→ Prompt: Please return every line in the following data that includes the string "from".

→ Records for this task:
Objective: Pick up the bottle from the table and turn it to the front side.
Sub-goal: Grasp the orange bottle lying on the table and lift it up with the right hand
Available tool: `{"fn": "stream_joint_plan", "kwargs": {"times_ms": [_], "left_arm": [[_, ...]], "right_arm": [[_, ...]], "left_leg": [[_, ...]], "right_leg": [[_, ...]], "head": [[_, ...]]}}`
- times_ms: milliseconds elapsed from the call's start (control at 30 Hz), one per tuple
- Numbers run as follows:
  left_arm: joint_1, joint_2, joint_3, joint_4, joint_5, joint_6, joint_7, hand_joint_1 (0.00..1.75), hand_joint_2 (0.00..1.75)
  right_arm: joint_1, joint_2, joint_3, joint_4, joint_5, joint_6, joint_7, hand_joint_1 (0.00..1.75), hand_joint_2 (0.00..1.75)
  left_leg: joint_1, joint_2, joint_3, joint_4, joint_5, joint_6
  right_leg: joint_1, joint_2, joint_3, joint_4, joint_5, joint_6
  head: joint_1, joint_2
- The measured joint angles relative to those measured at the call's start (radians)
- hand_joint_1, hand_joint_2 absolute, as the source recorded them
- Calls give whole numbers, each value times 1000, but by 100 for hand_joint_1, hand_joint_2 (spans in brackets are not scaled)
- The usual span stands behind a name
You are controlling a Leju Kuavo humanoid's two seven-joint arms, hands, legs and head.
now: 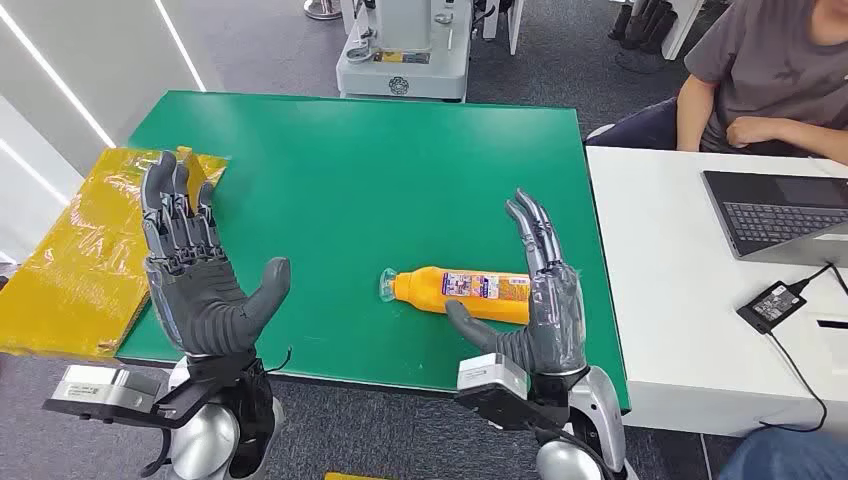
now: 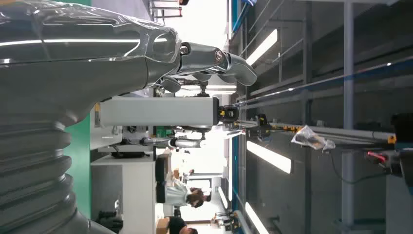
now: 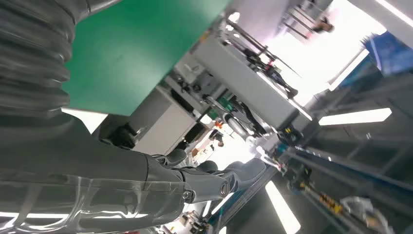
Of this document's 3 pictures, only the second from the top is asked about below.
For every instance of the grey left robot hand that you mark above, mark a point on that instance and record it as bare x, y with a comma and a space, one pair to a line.
64, 74

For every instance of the black camera rig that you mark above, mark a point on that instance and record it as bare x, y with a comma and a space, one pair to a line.
202, 92

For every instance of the black bag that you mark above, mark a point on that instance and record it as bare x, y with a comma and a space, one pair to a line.
109, 223

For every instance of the grey lifting column machine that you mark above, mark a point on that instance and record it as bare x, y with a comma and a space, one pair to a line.
161, 111

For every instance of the person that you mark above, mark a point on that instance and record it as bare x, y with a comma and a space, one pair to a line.
176, 195
177, 226

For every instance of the brown cardboard box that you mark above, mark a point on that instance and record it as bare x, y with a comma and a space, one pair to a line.
162, 226

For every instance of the overhead rail with yellow fittings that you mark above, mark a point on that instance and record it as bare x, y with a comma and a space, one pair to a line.
355, 133

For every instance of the rectangular ceiling light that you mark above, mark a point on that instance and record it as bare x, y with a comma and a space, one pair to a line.
222, 197
267, 156
263, 46
255, 219

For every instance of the grey metal desk frame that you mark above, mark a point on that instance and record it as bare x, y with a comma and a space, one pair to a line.
167, 8

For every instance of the crumpled clear plastic bag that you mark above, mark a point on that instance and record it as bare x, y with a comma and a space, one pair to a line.
311, 139

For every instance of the grey ceiling beam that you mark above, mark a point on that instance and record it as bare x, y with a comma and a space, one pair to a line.
347, 64

→ Answer to the exercise:
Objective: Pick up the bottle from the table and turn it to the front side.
- times_ms: milliseconds elapsed from the call's start (control at 30 Hz), one per tuple
Of this document's 3 pictures, only the second from the top is asked about below.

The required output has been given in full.